Thursday, December 4, 2014

WA superior court judges rule that local governments can ban marijuana businesses


On December 4, 2014, a fourth superior court judge concluded that nothing in Initiative 502 overrides local governments’ authority to regulate or ban marijuana businesses. Every court to consider this issue has now agreed.

This most recent ruling came from Cowlitz County Superior Court Judge Michael Evans in the case of Emerald Enterprises LLC & John M Larson v. Clark County. Because the case was against Clark County itself, the plaintiffs chose to file in neighboring Cowlitz County. The plaintiffs in the case sought to open a marijuana business in Clark County despite the county’s ban on such businesses. A formal opinion released by the WA Attorney General's Office in January 2014 concluded that, as drafted, I-502 does not prevent cities and counties from banning marijuana businesses.  

Judge Evans is now the fourth judge to agree with the AGO opinion that nothing in Initiative 502 overrides local governments’ authority to regulate or ban marijuana businesses.

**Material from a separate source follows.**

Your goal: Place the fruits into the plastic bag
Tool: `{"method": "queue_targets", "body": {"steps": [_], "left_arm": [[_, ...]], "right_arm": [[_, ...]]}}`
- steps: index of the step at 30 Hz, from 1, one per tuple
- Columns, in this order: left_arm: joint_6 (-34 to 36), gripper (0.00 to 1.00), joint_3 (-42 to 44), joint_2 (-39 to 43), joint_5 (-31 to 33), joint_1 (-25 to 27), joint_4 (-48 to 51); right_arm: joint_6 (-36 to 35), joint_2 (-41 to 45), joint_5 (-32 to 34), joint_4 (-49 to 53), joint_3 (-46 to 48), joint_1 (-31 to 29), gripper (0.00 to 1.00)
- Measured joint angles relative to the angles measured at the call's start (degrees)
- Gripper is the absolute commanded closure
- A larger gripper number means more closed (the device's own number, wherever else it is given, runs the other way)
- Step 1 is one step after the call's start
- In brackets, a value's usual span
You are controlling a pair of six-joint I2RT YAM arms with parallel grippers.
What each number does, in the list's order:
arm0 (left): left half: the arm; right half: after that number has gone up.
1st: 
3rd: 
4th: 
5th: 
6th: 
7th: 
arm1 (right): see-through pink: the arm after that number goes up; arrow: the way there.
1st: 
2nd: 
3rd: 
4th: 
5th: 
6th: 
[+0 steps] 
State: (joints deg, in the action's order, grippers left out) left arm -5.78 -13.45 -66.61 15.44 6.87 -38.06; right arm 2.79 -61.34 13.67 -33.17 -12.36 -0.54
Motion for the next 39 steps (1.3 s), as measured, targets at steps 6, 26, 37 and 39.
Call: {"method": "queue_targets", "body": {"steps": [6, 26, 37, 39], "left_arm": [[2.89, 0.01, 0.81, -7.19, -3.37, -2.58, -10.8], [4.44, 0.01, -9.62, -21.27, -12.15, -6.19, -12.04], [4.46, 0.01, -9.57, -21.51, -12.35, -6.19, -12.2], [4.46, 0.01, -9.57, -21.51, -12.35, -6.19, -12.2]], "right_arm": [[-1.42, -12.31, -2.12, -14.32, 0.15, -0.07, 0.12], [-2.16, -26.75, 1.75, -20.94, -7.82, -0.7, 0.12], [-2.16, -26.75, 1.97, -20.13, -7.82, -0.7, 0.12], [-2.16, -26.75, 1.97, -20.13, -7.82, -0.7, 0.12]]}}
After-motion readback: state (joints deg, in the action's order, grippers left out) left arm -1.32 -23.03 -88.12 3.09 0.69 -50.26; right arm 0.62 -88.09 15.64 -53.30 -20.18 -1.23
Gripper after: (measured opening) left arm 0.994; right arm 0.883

This ruling follows Benton County Superior Court Judge Vic VanderSchoor’s ruling in November in a similar case involving the City of Kennewick, Chelan County Superior Court Judge T.W. Small’s ruling in October in a similar case involving the City of Wenatchee and Pierce County Superior Court Judge Ronald Culpepper’s ruling in August in a similar case involving the City of Fife. If courts continue to agree with the AGO opinion that I-502 does not require local governments and counties to allow marijuana businesses, they will not need to decide in these cases whether federal law preempts I-502. This allows I-502 to continue to be implemented.